STEMpunk Manifesto

Published: November 24th, 2015

Category: Blog

PREAMBLE

In the past two weeks I’ve team-taught a polymers unit for Materials Science Engineering, and I’ve presented a cultural analysis for the Modernist Studies Association. Does this odd convergence make me a schizophrenic academic? No. This makes me STEMpunk.

Allow me to open my portmanteau before I take its picture and take it out.

STEM means science, technology, engineering, and mathematics: a current emphasis in restructuring American higher education. At its basic level, punk is resistance through style, as Dick Hebdige put it. In the late 1970s, punk repurposing transformed everyday objects into subculture style in the U.K. and elsewhere. Safety pins migrated from the nursery to the street, bringing edginess to punk fashion. Coined in the late 1980s, steampunk is writer Kevin Jeter’s term for retro-tech speculative fiction that returns to the age of the steam engine.

STEMpunk resists seeing the humanities as being divorced from science, technology, engineering, and mathematics. A revolution in curriculum, STEMpunk returns to the humanities to invent future technologies of higher education.

TRIPTYCH

Here is STEMpunk’s current passport photo.

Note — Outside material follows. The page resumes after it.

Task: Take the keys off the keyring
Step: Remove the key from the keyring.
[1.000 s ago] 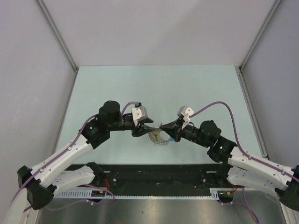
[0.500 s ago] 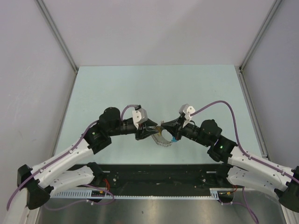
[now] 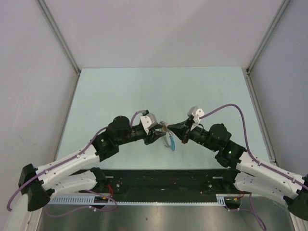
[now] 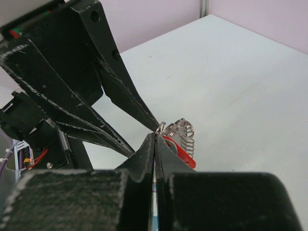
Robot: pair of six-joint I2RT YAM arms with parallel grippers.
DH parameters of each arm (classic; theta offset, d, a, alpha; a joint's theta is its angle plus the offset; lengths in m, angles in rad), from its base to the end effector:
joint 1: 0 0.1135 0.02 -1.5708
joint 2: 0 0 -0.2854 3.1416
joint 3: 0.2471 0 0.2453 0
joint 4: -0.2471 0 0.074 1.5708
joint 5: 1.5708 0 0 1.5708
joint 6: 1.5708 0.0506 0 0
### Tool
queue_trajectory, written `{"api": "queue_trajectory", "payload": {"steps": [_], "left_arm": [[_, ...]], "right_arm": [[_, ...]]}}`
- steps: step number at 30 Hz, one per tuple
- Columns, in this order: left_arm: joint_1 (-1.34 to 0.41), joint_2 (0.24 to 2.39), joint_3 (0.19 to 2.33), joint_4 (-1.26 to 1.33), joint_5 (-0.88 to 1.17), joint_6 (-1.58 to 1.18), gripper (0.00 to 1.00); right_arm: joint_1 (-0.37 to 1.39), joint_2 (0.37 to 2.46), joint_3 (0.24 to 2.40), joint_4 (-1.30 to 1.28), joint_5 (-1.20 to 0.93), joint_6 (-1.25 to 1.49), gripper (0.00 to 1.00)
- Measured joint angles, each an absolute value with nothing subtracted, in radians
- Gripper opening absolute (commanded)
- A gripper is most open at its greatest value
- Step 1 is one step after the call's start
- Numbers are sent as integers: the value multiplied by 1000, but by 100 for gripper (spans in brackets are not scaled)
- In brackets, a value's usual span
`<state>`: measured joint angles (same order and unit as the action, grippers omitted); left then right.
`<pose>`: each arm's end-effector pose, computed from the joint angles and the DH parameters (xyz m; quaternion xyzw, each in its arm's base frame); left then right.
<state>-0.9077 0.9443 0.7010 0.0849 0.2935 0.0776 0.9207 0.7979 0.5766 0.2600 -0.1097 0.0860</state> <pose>0.1232 -0.1815 0.3263 0.4396 0.6183 -0.3607 0.5426 0.1107 0.1547 0.3290 -0.3167 0.6168 0.3804 0.6120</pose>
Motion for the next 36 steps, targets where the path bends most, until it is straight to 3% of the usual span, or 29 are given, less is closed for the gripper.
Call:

Polystyrene structure + punk artist Poly Styrene

STEMpunk

CHANT

  • In the periodic table of STEMpunk, H is Humanities.
  • STEMpunk is not a calculation; it is a catalyst.
  • STEMpunk is not finding X; it is the X-factor.
  • STEMpunk does not solve the equation; it poses the problem.
  • STEMpunk is a bonding agent for curriculum repair.
  • STEMpunk is a DIY poetics of course design.
  • STEMpunk cases out the case study.
  • STEMpunk historicizes the future.
  • STEMpunk sustains sustainability studies.
  • STEMpunk is radical repurposing.
  • STEMpunk has test tubes and YouTube.
  • STEMpunk is PowerPoint and power relations.
  • The STEMpunk revolution will be digitized.